→ ABOUT THIS EXERCISE
Only the lines below from the one containing "The text here" through the one containing "note: no xmlns attribute" belong in the answer, repeated exactly and without pictures.

→ STUDY MATERIAL
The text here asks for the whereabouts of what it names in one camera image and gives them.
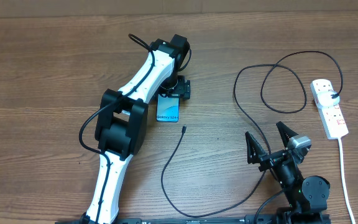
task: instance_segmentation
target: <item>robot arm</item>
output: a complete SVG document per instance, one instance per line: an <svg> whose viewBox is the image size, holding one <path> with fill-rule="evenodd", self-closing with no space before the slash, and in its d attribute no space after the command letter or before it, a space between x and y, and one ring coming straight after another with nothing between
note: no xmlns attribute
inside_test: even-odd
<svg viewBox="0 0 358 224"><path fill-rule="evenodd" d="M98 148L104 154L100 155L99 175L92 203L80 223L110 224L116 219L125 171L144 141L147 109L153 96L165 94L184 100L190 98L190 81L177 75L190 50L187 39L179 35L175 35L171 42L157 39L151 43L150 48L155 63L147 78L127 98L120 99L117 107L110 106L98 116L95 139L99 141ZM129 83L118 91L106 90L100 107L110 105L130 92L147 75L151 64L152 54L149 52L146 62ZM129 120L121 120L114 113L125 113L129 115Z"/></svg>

...

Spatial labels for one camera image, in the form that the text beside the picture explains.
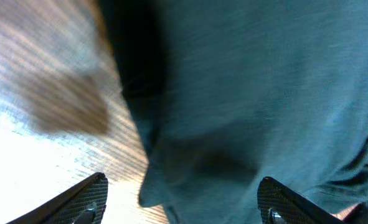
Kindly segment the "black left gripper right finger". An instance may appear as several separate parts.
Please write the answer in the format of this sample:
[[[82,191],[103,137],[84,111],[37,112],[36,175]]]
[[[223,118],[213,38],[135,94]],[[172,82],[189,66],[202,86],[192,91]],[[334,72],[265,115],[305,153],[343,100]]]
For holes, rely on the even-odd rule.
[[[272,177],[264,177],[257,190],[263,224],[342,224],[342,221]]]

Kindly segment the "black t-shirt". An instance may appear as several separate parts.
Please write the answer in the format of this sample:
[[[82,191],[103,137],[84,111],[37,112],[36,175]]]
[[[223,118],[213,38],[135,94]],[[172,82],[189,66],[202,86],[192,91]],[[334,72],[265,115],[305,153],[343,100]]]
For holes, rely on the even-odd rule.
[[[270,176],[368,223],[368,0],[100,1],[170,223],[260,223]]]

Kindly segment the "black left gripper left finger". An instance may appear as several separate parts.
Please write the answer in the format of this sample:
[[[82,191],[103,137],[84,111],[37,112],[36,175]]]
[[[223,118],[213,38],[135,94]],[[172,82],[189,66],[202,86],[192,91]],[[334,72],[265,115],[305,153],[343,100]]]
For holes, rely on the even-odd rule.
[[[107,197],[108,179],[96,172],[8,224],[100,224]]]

--

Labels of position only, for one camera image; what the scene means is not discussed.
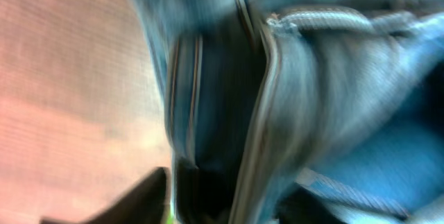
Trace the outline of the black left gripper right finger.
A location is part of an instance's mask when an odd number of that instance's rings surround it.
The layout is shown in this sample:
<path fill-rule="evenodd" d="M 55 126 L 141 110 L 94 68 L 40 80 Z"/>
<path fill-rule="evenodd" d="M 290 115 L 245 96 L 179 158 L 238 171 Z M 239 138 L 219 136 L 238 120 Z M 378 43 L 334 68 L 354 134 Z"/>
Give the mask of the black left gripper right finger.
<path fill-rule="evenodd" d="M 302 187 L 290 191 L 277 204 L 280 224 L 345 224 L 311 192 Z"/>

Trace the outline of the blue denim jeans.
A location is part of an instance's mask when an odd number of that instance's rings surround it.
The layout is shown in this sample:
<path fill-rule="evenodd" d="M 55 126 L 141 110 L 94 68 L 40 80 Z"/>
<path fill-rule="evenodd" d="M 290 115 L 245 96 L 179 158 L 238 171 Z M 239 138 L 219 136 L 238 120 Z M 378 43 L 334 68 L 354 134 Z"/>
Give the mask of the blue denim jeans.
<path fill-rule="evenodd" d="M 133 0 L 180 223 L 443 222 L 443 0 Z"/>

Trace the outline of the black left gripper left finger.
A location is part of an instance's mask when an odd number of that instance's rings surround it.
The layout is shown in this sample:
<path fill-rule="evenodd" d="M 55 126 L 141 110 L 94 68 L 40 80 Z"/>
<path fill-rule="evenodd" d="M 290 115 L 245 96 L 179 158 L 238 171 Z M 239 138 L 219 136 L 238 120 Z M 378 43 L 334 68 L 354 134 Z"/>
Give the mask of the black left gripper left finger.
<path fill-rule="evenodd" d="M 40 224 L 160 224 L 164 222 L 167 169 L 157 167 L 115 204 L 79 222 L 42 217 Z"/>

→ TASK ANSWER
The text here asks for the whereabouts of what it names in one camera image and gives them.
task: instance_segmentation
target: <item>robot arm</item>
output: a complete SVG document per instance, one instance per line: an <svg> whose viewBox is the image size, holding one <path> with fill-rule="evenodd", self-closing with no space before the slash, and in its d attribute no space after the command letter or before it, a space between x and y, and one ring coming straight after another with nothing between
note: no xmlns attribute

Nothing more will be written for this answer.